Presentations by Peter Schweitzer

Most of these presentations focus on scientific data management and the concomitant problems faced by organizations that seek to make scientific information available to the public.

Understanding Metadata

Originally presented at the ESRI International Conference on GIS in Health Sciences in October of 2001, this introductory material has been used in a number of additional settings, most recently at the Northeast and Southeast Regional meeting of the Geological Society of America in 2004.

Reviewing and editing geospatial metadata

Presentation 7 September 2005 in Shepherdstown, WV to the Association of Earth Science Editors

Metadata structure and keywords in online data catalogs

Given 23 April 2002 in St. Petersburg, FL at the meeting Building a National Knowledge Bank for the USGS Coastal and Marine Geology Program. Discusses the clearinghouse of the National Spatial Data Infrastructure (NSDI) and its need for consistency in cataloging and indexing using controlled vocabularies

Metadata tips and tricks

Presented at Digital Mapping Techniques 2000. An assortment of updates and advice regarding practical metadata work.

National Spatial Data Clearinghouse: The real story

Presented at Digital Mapping Techniques 2003. A detailed analysis of the methods by which people find and get metadata from one NSDI clearinghouse node leads me to reject its Z39.50-based architecture in favor of simpler navigational systems using standard web tools and search strategies.

Dynamic web applications: PHP with MySQL and Java Servlets

Brief presentation of a technical nature describing two different methods of creating dynamic web applications, PHP scripting and Java servlets, particularly with reference to database operations, using MySQL databases. Talk given 19 May 2004 at USGS in Reston VA.

Publications and the usability of scientific data

Presented at the USGS Information Technology Exchange Meeting in Chicago in June of 2000, this presentation discussed the similarity in concerns between public information providers such as USGS and software developers.
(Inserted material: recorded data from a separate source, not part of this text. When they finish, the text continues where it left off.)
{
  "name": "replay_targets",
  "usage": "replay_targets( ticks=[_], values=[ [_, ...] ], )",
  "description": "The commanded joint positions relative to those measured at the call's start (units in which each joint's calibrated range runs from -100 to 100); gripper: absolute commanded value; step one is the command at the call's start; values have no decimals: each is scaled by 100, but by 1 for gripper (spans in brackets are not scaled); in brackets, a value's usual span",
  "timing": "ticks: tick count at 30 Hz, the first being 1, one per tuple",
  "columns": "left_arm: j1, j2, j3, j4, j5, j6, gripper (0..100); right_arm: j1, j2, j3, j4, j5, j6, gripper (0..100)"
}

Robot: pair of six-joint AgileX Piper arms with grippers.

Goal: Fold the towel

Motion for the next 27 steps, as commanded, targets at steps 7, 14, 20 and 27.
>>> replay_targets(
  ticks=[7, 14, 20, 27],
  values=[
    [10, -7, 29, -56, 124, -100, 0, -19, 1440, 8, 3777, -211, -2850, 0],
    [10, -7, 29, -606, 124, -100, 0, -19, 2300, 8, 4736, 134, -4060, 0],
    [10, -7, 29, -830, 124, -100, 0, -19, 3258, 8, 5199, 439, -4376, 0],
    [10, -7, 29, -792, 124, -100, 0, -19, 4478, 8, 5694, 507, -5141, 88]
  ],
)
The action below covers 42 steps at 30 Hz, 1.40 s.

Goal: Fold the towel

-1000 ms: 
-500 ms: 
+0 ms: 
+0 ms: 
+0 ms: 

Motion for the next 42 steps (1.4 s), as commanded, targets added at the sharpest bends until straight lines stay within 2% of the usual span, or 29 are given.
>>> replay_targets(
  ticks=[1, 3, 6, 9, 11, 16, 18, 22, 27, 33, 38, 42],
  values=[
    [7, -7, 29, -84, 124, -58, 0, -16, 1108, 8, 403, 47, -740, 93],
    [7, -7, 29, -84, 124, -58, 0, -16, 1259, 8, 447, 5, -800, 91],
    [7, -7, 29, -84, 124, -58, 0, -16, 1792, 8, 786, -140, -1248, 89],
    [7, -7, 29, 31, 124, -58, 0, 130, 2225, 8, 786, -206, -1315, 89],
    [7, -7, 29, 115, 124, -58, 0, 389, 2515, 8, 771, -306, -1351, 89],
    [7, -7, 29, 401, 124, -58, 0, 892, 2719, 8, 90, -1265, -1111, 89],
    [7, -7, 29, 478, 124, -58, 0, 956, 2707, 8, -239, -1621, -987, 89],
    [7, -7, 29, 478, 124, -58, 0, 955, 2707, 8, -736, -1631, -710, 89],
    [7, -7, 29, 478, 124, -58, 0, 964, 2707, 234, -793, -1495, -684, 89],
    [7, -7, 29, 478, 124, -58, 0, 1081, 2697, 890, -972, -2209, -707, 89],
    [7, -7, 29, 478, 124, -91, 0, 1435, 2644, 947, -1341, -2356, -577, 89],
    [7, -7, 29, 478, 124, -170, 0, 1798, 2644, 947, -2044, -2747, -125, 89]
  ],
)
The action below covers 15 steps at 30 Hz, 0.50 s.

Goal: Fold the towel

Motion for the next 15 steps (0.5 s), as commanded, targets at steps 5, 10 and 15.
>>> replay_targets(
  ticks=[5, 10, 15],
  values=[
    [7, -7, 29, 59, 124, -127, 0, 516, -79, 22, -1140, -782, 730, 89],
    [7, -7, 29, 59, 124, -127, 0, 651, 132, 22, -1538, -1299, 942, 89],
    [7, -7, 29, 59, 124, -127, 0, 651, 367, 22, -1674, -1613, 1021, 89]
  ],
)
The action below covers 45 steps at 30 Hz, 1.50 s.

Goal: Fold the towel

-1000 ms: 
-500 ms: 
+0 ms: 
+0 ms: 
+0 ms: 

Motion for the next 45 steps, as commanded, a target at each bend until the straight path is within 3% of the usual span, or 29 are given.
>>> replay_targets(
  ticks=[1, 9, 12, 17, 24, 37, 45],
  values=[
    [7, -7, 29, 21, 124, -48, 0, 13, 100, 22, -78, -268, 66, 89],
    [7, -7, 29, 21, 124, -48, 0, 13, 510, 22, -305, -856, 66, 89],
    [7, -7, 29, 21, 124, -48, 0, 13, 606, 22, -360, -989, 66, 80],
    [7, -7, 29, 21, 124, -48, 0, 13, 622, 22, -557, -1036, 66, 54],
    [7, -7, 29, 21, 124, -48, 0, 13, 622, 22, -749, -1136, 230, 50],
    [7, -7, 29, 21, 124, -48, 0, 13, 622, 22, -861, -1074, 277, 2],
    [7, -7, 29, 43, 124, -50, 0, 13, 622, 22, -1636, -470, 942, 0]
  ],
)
A key topic is the conceptual rationale given by members of the organization as justification for limiting interaction with the users of the organization's information products.

Metadata in the distributed scientific enterprise

Presented at the Woods Hole Oceanographic Institution 25-May-2005. Relates the shift in organizational roles resulting from the rising utility of digital data products to the practical issue of creating and organizing metadata in scientific organizations whose work is diverse in subject and loosely connected.

Organizing USGS information with consistent vocabulary

Included as part of the short course "Designing information for the worldwide web" presented at USGS Publications 2003 and later to another group of USGS web developers in Menlo Park, CA. This presentation outlines the proposed use of controlled vocabularies within the USGS web in order to make it easier for people to find information that USGS makes available.

Hands-on metadata

Presented at the USGS GIS workshop 2004 in Denver, CO. An introduction to the details of geospatial metadata, describing the manner in which metadata is encoded in digital files, how to verify that the structure of a metadata record is compatible with the FGDC standard, and a number of examples showing what mistakes to look for and to avoid.

Not everything is a map: Browsing geography by place name

Presented at the USGS GIS workshop 2008 in Denver, CO. Techniques of topical browse interfaces applied to geographic reference data to support finding information on the web.